» Try it:
Starting at the line that contains "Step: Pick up", output each line exactly as written through the end of the listing below, but leave out the pictures.

-----

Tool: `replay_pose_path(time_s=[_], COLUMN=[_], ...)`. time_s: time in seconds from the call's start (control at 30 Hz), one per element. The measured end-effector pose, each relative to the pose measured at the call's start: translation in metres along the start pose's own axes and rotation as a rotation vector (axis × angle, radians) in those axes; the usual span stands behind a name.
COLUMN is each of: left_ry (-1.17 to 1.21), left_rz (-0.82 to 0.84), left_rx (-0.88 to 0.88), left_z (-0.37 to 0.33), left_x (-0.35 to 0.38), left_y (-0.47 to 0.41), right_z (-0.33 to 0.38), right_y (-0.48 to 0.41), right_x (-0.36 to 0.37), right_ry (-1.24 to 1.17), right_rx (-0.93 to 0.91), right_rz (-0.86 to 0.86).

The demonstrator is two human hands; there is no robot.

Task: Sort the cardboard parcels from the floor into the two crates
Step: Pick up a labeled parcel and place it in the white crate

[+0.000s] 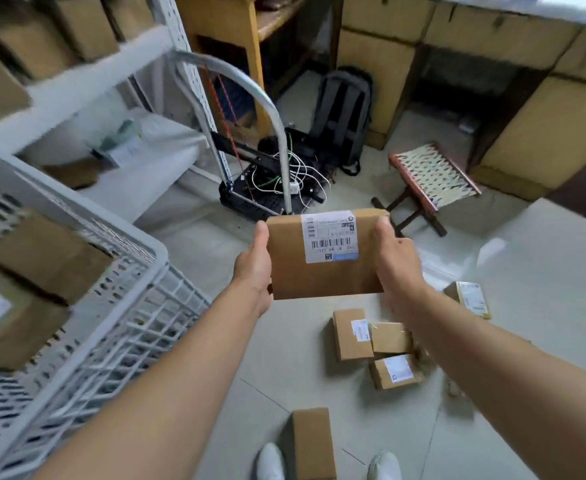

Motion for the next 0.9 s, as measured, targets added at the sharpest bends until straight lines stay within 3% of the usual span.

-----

» Task output:
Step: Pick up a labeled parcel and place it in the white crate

[+0.000s] 

Motion for the next 0.9 s, as measured, targets added at the sharpest bends until straight lines stay within 3% of the usual span.

Work on this exercise is finished, so nothing remains.